What is it that worries you about the change that is happening?

For me it's always the fear of AI regurgitating something legally problematic directly from its training set: unintentionally adding copyright and licensing issues from those even with no intentions of doing so.

Obviously these issues existed before AI, but they required active deception before. Regurgitating others people's code just becomes the norm now.

All kinds of worries are possible. (1) It turns out that all this AI generated stuff is full of bugs and we go back to traditional software development, creating a giant disinvestment and economic downturn. (2) sofware quality going way down. we cannot produce reliable programs anymore. (3) massive energy use makes it impossible to use sustainable energy sources and we wreck the environment every more than we are currently doing. (4) AIs are in the hands of a few big companies that abuse their power. (5) AI becomes smarter than humans and decides that humans are outdated and kills all of us.

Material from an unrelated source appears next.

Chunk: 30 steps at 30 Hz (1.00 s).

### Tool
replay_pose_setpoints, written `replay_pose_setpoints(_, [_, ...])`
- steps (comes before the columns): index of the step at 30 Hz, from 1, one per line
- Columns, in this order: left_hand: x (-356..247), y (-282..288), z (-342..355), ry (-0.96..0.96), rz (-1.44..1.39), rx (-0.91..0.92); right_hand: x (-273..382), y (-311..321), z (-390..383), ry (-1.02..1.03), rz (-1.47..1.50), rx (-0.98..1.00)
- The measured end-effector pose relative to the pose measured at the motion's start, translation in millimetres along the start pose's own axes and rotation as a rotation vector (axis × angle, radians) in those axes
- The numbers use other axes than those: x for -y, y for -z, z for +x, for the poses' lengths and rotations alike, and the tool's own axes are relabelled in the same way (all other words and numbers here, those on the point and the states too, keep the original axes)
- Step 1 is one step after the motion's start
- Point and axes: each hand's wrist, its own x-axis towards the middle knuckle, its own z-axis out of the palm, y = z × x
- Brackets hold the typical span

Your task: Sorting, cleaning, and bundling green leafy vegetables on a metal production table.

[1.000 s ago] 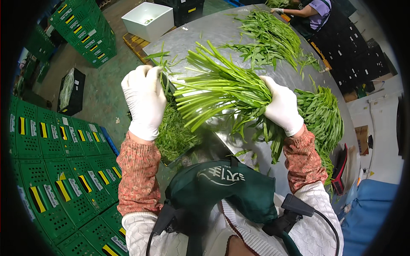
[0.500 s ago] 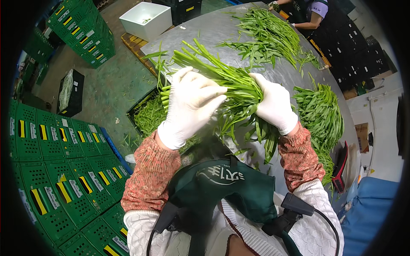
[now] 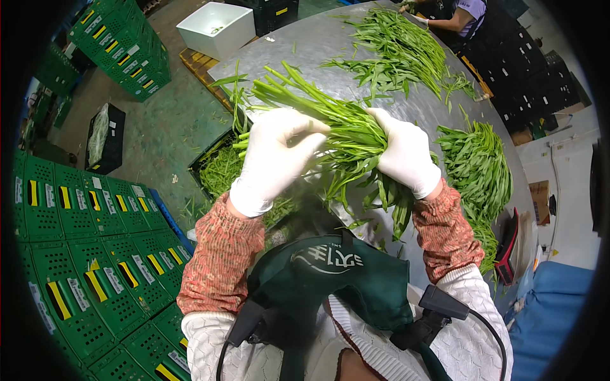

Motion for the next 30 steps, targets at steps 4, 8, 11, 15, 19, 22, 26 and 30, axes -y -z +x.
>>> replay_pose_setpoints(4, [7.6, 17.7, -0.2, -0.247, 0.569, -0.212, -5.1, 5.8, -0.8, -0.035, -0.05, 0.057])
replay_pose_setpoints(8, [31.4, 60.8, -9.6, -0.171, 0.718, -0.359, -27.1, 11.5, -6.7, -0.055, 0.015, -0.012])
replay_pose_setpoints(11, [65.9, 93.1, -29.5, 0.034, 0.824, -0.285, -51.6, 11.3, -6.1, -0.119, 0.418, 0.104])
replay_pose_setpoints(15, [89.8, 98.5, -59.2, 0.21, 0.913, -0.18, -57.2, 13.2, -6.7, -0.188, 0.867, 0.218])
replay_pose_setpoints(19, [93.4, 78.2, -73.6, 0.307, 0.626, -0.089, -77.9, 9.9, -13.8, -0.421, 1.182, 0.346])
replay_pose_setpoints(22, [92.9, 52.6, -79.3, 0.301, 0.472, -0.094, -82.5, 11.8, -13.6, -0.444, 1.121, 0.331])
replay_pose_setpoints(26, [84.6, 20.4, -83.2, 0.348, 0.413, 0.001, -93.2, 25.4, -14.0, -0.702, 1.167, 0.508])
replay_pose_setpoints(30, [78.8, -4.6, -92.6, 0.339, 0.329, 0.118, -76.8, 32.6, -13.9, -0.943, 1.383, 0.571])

It obviously depends on how powerful AI is going to become. These scenarios are mutually exclusive because some assume that AI is actually not very powerful and some assume that it is very powerful. I think one of these things happening is not at all unlikely.

1 and 2 are really only an issue if you vibe code. There's no reason to expect properly reviewed AI assisted code to be any worse than human written code. In fact, in my experience, using LLMs to do a code review is a great asset - of used in addition to human review

People have measurably lower levels of ownership and understanding of AI generated code. The people using GenAI reap a major time and cognitive effort savings, but the task of verification is shifted to the maintainer.

In essence, we get the output without the matching mental structures being developed in humans.

This is great if you have nothing left to learn, its not that great if you are a newbie, or have low confidence in your skill.

> LLM users also struggled to accurately quote their own work. While LLMs offer immediate convenience, our findings highlight potential cognitive costs. Over four months, LLM users consistently underperformed at neural, linguistic, and behavioral levels.

> https://arxiv.org/abs/2506.08872

> https://www.media.mit.edu/publications/your-brain-on-chatgpt...

While I agree with this intuitively, I also just can't get past the argument that people said the same thing when we switched from everyone using ASM to C/Fortran etc.

There is a massive difference in outright transformation of something you created yourself vs a collage of snippets + some sauce based on stuff you did not write yourself. If all you did to use your AI was to train it exclusively on your own work product create during your lifetime I would have absolutely no problem with it, in fact in that case I would love to see copyright extended to the author.

But in the present case the authorship is just removed by shredding the library and then piecing back together the sentences. The fact that under some circumstances AIs will happily reproduce code that was in the training data is proof positive they are to some degree lossy compressors. The more generic something is ("for (i=0;i<MAXVAL;i++) {") the lower the claim for copyright infringement. But higher level constructs past a couple of lines that are unique in the training set that are reproduced in the output modulo some name changes and/or language changes should count as automatic transformation (and hence infringing or creating a derivative work).

The study compares ChatGPT use, search engine use, and no tool use.

The issues with moving from ASM to C/Fortran are different from using LLMs.

LLMs are automation, and general purpose automation at that. The Ironies of Automation came out in the 1980s, and we’ve known there are issues. Like Vigilance decrement that comes when you switch from operating a system to monitoring a system for rare errors.

On top of that, previous systems were largely deterministic, you didn’t have to worry that the instrumentation was going to invent new numbers on the dial.

So now automation will go from flight decks and assembly lines, to mom and pop stores. Regular to non-deterministic.

> The people using GenAI reap a major time and cognitive effort savings, but the task of verification is shifted to the maintainer.

The people using GenAI should be the ones doing the verification. The maintainer's job should not meaningfully change (other than the maintainer using AI to review on incoming code, of course).

Why does everyone who hears "AI code" automatically think "vibe-coded"?